PLAAT4 antibody detects Phospholipase A and acyltransferase 4, also known as Retinoic acid receptor responder protein 3 (RARRES3), a multifunctional enzyme involved in lipid metabolism, immune regulation, and tumor suppression. Encoded by the PLAAT4 gene on chromosome 11q23.3, this protein belongs to the phospholipase A/acyltransferase family and is induced by retinoic acid signaling. PLAAT4 hydrolyzes membrane phospholipids and transfers acyl chains to form lysophospholipids and neutral lipids, influencing lipid signaling and membrane remodeling.

Structurally, PLAAT4 is an approximately 18 kilodalton enzyme localized to the endoplasmic reticulum and Golgi membranes. It contains a conserved catalytic dyad characteristic of the NlpC/P60 thiol protease superfamily, which mediates both phospholipase A and acyltransferase activities. Through its dual enzymatic function, PLAAT4 regulates cellular lipid composition, affecting membrane curvature, vesicle trafficking, and immune response modulation. Its expression is upregulated by retinoic acid and interferons, suggesting a role in antiviral defense and differentiation control.
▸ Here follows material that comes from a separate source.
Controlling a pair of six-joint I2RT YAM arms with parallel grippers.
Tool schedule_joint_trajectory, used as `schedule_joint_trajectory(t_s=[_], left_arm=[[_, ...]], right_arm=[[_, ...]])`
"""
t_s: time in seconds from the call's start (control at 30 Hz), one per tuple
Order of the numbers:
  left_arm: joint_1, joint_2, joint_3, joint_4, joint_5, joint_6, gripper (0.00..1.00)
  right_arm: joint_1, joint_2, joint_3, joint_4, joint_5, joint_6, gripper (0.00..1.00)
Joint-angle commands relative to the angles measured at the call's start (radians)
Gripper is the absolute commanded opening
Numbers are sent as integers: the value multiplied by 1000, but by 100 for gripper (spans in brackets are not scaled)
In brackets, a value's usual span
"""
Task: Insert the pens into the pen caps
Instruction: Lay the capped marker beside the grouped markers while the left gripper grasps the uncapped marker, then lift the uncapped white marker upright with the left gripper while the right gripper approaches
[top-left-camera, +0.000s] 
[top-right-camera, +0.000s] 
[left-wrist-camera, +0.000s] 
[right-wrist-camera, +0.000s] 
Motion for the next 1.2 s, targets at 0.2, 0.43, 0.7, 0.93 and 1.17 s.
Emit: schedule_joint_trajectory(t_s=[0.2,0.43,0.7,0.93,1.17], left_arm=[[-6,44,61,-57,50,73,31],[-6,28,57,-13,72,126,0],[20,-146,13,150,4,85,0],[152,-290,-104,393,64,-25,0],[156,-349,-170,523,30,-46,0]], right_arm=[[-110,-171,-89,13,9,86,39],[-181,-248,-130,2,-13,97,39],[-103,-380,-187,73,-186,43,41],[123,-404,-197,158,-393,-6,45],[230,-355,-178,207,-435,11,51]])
The PLAAT4 antibody is widely used in cancer biology, immunology, and lipid signaling research to study retinoid-responsive pathways and lipid remodeling. Western blot analysis identifies a band at approximately 18 kilodaltons corresponding to PLAAT4, while immunofluorescence reveals perinuclear and vesicular localization consistent with endoplasmic reticulum distribution. This antibody enables investigation of how lipid hydrolysis and acylation influence inflammatory signaling and cellular differentiation.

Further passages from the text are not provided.